Außerdem brauchte die Strafkammer auch deshalb keinen Facharzt für Tropenkrankheiten zusätzlich zu hören, weil es sich hier allenfalls um die Beurteilung von Folgeerscheinungen der Malaria hätte handeln können, und weil der von dem Landgericht als Sachverständiger zugezogene Nervenfacharzt solche Nachwirkungen jedenfalls insoweit sachkundig würdigen konnte, als sie die Geistes- und Gemütsverfassung des Angeklagten hätten beeinflussen können.

3. Auf die Sachrüge hat der Senat den Strafausspruch im ganzen geprüft. Ein Rechtsfehler zum Nachteil des Beschwerdeführers ist dabei nicht zutage getreten.

Die Annahme des Landgerichts, dass der Angeklagte für sein Verhalten strafrechtlich uneingeschränkt verantwortlich sei, lässt keinen Rechtsirrtum erkennen.

Bei der Mitteilung der Strafschärfungsgründe hat die Strafkammer einleitend ausgeführt: „Das öffentliche Interesse, Kindern durch entsprechende Bestrafung der Sittlichkeitsverbrecher eine von unzüchtigen Erlebnissen freie Entwicklung zu sichern, erfordert eine für den Angeklagten fühlbare und allgemein abschreckende Strafe.“ Für sich allein betrachtet, ist dieser Satz nicht unbedenklich. Losgelöst von den weiteren Ausführungen, könnte er den Anschein erwecken, als habe der Tatrichter in unzulässiger Weise (vgl. BGH bei Dallinger MDR 1953, 148 zu § 267 StPO und NJW 1962, 1306 Nr. 10) den Zweck, von dem sich der Gesetzgeber bei der Begrenzung des allgemeinen Strafrahmens des § 176 Abs. 1 Nr. 3 StGB hat leiten lassen, bei der Bestimmung der vom Beschwerdeführer verwirkten Strafen herangezogen.
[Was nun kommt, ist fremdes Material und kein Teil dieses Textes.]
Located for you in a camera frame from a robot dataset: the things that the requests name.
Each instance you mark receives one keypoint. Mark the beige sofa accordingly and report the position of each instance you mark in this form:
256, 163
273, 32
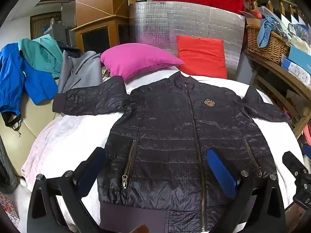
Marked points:
31, 126

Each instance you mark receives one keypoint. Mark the red pillow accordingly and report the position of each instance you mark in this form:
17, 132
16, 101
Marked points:
201, 57

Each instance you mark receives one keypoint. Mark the wooden cabinet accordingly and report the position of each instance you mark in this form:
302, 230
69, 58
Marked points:
97, 4

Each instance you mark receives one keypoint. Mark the blue cardboard box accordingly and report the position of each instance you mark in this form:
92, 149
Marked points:
300, 65

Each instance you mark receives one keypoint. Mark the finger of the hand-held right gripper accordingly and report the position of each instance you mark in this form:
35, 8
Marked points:
295, 166

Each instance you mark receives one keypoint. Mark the wooden shelf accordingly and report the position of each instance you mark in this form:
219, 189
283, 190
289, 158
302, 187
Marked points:
279, 70

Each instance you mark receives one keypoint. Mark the light blue cloth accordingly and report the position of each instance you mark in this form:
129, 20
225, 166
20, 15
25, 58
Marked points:
266, 31

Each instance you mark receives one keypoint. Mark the magenta pillow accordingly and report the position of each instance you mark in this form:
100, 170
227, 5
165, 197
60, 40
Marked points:
136, 59

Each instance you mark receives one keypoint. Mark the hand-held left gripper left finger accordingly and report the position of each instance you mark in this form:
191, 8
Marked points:
93, 170

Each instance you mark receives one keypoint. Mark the white fluffy blanket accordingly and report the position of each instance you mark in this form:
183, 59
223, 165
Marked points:
73, 136

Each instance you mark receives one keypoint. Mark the wicker basket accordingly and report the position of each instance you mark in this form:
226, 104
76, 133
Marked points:
272, 46

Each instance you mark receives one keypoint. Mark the dark grey knitted cloth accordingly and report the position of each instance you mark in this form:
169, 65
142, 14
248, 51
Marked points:
7, 170

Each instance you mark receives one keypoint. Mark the black quilted jacket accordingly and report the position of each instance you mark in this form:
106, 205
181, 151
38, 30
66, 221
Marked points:
170, 131

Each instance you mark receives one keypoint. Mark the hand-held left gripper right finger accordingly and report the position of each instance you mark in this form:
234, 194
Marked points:
222, 174

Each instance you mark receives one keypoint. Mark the silver foil mat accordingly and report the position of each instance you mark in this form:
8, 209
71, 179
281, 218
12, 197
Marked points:
158, 21

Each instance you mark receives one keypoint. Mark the grey coat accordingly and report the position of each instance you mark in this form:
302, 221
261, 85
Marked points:
80, 70

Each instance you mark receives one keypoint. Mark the blue jacket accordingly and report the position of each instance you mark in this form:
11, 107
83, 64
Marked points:
14, 77

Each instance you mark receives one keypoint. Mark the teal jacket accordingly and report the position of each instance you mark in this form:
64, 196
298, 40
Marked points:
41, 53
In Wirklichkeit ist dem Landgericht jedoch ein solcher Rechtsfehler nicht unterlaufen. Es hat die Strafe nicht § 176 StGB, sondern § 174 StGB entnommen, der den im Vergleich zu den Zielen des § 176 Abs. 1 Nr. 3 StGB besonderen Zweck verfolgt, übergeordnete Ordnungs- und Betreuungsverhältnisse von geschlechtlichen Einflüssen reinzuhalten und die geschlechtliche Freiheit Abhängiger vor Angriffen ihres Gewalthabers zu bewahren (BGHSt 1, 55, 58 und 71, 72; 8, 278, 280). Außerdem verdeutlichen die dem angeführten Satz unmittelbar folgenden Darlegungen, was die Strafkammer mit ihm gemeint und welche strafschärfenden Gesichtspunkte sie hat ins Gewicht fallen lassen: die planmäßige Herbeiführung einer die Taten erleichternden Lage, die ungewöhnliche Stärke der unzüchtigen Wandlungen und das noch nicht absehbare Ausmaß des den Opfern zugefügten seelischen Schadens. Dagegen ist rechtlich nichts einzuwenden. Im Zusammenhang gesehen, sind daher die Erwägungen, die das Landgericht bei der Bemessung der Einzelstrafen und bei der Bildung der Gesamtstrafe geleitet haben, nicht zu beanstanden.

Die Ehrenstrafe hat die Strafkammer zwar knapp, aber noch ausreichend und rechtsfehlerfrei begründet.

Ein Berufsverbot hat das Landgericht im Hinblick auf die von der Schulaufsichtsbehörde zu treffenden Maßnahmen nicht ausgesprochen. Ob dieser Grund die Nichtanwendung des § 42 l StGB rechtfertigt (vgl. RGSt 74, 54), kann dahingestellt bleiben; denn durch das Absehen von einem Berufsverbot wird der Angeklagte nicht beschwert.